The workouts incorporate strength, conditioning, speed, agility and position-specific drills. Aside from his navy Georgia Tech backpack, Caralla has demonstrated exercises using a chair, a tree trunk and picnic tables and one’s own body weight.
“It’s a good hour,” Caralla said of the strength workouts. “I give them a lot of reps because I know there’s no weight. If they’re really doing it, they’re very sore, because it’s a lot.”
Curry has an advantage in having some weight equipment at his family’s home in Buford, as well as the use of a neighbor’s small turf field to use for agility drills. He believes his strength has held.
“You can use the streets (for speed workouts), for all it matters,” he said. “But I will definitely be back like before I left and hopefully better.”
Being included on each position group’s text chains has permitted Caralla an insight into the sort of camaraderie and player-to-player accountability that has connected the Jackets at a time of physical isolation.
Caralla can tell you, for instance, that one of the defensive tackles drew up and shared a daily schedule with his fellow linemates – when to wake up, eat, study and work out, among other tasks. The offensive linemen text photos of themselves making their beds every morning.
“It’s just a little detail that kind of sets the tone for their day, and they get going,” he said.
It’s communication like this – as well as texts he gets from individual players – that lead Caralla to believe that, even though workouts are not mandatory, his players are sticking to his regimen and keeping tabs on one another.
“I don’t know if they’re following my exact plan, but I do know they’re working because the group texts alone are pretty much holding people accountable,” he said. “I just think they would feel awkward if they weren’t.”
Curry, a team captain for the 2019 season, is among the standard setters. He said that he talks with all of the other linebackers daily and reaches out to younger players in different position groups.

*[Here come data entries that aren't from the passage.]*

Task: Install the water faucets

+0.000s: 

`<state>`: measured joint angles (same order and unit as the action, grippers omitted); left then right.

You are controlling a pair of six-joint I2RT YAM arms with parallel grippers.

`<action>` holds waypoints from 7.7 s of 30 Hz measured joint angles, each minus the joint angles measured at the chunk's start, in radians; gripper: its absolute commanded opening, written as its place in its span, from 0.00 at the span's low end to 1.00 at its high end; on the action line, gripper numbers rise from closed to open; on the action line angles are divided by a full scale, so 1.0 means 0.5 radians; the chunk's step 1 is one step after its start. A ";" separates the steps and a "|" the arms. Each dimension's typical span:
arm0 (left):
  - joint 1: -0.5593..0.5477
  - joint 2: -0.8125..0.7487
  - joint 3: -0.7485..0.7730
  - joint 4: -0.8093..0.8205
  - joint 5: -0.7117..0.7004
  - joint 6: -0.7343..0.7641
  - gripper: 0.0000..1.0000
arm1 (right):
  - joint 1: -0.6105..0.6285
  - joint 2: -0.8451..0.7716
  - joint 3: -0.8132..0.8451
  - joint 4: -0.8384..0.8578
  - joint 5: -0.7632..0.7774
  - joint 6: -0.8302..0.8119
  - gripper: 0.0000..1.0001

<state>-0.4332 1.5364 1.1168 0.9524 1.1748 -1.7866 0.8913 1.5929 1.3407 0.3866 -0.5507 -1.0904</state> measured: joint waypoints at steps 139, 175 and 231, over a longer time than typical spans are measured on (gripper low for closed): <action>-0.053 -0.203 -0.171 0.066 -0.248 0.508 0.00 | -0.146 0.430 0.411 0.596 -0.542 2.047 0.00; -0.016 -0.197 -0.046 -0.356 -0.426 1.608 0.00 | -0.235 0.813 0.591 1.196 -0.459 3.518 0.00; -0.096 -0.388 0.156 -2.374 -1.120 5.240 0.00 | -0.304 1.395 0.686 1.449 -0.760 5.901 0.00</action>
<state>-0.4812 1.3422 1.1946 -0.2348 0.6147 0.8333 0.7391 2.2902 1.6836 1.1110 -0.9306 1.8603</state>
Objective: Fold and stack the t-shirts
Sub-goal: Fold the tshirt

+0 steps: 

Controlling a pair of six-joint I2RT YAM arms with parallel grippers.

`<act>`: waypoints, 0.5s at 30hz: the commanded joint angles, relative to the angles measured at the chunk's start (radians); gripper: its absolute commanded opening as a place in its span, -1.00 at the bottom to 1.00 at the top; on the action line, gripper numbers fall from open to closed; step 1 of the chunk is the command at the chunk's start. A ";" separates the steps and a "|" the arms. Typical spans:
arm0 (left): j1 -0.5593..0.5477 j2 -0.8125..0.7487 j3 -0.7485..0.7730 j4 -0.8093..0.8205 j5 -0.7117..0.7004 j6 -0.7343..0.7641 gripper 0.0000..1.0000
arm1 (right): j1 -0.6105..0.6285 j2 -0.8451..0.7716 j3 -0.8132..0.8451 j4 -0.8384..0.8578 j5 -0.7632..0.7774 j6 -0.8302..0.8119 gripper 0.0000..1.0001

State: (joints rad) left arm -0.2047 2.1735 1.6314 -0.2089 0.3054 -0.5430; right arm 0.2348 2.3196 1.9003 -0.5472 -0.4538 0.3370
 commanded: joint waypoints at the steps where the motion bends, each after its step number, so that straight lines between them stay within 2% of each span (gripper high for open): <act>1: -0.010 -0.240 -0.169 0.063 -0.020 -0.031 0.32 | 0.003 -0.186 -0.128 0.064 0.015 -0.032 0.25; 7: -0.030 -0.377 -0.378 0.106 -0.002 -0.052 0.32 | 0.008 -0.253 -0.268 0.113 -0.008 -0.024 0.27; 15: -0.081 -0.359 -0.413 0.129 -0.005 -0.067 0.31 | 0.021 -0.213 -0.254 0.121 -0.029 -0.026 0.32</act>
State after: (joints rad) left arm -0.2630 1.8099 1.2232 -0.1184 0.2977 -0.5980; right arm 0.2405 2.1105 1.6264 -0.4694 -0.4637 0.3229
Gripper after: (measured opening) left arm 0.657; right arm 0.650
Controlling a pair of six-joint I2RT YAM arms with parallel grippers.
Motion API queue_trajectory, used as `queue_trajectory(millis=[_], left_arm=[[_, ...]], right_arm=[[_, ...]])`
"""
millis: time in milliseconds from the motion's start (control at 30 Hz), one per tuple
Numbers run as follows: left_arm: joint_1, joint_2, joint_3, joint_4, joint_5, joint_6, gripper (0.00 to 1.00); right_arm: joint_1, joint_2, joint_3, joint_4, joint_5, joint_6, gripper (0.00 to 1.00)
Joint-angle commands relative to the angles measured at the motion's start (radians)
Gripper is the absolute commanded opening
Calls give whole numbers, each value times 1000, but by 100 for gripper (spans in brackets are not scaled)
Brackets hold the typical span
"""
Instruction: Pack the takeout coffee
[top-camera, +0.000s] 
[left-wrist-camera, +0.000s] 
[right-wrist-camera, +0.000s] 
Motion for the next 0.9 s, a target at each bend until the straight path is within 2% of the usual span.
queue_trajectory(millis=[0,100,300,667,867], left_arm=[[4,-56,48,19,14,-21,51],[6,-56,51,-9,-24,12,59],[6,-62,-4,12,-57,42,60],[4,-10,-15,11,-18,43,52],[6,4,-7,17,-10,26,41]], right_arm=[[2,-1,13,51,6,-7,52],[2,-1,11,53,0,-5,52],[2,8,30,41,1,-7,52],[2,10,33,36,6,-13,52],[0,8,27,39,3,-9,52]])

“You just stay connected, trying to act like we’re there when we’re not there,” Curry said.
As is the case with many, Caralla has enjoyed the social-distancing life. He has been sheltered at his East Cobb home with wife Lori and children Marshall (6), Ali (4) and Ava (nine months). Caralla became a minor social-media star with a series of tweets in which he used his children as giggling weightlifting implements, including one in which he held all three as he did lunges in a parking lot.
“I couldn’t believe (the popularity of the tweets),” he said. “I blame it on not having any content right now.”

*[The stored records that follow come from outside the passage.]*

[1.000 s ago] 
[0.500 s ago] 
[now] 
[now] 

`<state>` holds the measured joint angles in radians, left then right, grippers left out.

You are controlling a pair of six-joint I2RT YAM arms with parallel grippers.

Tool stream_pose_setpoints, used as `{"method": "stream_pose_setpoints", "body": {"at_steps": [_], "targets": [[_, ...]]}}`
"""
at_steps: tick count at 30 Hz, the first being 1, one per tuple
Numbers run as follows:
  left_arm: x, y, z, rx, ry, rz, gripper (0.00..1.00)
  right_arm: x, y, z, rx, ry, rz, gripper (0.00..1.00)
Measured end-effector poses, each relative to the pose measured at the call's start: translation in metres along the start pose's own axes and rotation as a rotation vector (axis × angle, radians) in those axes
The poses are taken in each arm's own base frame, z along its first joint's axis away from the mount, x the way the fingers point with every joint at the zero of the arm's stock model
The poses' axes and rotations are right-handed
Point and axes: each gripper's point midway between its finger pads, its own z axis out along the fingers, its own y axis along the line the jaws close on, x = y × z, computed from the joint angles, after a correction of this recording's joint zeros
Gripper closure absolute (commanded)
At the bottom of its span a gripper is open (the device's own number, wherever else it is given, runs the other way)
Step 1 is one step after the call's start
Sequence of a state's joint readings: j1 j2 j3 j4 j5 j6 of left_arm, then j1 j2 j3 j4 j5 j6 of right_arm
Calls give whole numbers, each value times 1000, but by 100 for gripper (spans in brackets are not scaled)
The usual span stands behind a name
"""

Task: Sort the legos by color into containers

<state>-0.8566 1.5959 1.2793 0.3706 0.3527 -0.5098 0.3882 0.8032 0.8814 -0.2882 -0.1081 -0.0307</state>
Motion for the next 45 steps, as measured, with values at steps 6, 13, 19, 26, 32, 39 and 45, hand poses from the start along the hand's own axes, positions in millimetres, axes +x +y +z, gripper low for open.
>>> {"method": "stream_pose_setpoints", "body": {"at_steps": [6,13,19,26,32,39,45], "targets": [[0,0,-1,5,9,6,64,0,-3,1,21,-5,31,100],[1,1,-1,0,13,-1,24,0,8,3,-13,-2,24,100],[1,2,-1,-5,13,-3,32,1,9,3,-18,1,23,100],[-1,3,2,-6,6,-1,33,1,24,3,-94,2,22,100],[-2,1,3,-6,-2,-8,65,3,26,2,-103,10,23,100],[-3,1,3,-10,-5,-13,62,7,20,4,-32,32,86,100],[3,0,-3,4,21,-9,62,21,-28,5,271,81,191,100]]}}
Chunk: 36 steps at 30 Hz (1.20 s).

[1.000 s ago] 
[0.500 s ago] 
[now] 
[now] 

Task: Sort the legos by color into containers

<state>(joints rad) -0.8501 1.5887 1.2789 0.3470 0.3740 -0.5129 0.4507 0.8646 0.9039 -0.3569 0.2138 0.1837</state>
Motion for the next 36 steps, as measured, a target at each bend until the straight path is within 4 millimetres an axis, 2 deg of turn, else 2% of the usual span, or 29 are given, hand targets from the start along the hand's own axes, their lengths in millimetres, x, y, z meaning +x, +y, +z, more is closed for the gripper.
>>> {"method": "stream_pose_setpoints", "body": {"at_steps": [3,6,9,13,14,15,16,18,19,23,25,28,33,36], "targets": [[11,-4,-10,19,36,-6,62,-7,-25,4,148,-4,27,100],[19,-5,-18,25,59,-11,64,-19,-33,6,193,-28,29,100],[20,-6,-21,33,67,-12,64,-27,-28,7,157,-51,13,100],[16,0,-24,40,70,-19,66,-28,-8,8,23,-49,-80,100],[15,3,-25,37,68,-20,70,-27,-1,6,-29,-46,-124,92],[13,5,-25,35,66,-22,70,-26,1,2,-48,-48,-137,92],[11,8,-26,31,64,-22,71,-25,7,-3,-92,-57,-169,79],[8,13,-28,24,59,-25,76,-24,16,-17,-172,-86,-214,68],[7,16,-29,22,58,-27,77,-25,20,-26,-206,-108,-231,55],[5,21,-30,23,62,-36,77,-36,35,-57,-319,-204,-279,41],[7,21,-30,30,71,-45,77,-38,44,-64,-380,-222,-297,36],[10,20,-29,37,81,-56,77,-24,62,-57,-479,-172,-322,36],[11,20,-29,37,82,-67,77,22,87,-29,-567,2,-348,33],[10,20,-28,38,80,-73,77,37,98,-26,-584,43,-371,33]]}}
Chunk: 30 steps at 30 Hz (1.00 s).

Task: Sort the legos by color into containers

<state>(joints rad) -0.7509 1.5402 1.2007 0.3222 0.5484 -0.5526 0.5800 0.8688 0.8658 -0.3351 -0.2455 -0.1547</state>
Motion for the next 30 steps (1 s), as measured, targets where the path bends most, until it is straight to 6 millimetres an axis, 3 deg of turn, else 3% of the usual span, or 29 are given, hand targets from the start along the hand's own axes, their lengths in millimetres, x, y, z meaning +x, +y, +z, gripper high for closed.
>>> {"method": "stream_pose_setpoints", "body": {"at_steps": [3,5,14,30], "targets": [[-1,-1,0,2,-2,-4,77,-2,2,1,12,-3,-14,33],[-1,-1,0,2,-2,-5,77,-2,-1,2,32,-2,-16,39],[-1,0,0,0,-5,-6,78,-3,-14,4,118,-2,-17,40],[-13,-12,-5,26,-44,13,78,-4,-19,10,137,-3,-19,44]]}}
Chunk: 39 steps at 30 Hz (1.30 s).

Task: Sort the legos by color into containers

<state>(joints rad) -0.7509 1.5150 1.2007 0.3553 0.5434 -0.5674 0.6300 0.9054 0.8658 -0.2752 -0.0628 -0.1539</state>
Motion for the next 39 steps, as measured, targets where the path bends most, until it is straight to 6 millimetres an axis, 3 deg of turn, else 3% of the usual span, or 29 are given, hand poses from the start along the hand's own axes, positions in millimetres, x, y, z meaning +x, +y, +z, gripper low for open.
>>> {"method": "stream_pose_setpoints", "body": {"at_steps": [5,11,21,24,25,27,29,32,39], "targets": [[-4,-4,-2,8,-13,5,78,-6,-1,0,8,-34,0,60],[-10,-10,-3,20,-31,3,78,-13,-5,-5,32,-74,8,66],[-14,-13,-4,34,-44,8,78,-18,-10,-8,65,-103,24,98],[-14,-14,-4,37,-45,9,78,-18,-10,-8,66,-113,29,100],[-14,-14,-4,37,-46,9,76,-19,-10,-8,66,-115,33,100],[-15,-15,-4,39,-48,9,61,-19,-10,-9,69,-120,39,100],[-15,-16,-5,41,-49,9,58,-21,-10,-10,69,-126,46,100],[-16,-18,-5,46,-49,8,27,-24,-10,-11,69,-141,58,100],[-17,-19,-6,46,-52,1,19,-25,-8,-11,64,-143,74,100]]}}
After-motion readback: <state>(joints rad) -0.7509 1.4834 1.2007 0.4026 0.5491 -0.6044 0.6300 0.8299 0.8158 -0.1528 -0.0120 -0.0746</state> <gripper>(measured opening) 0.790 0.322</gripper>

Ava is learning to walk, Ali just learned to ride her bike and Marshall and his dad compete multiple times daily in basketball games up to 50.
“So a lot of things that I wouldn’t have caught if everything was just back to normal,” he said.
But Caralla does miss his players and the work.
“I do know this,” he said. “If this is how it’s going to be, we have the advantage because we’re good at staying in touch and engaging with our players in a positive way.”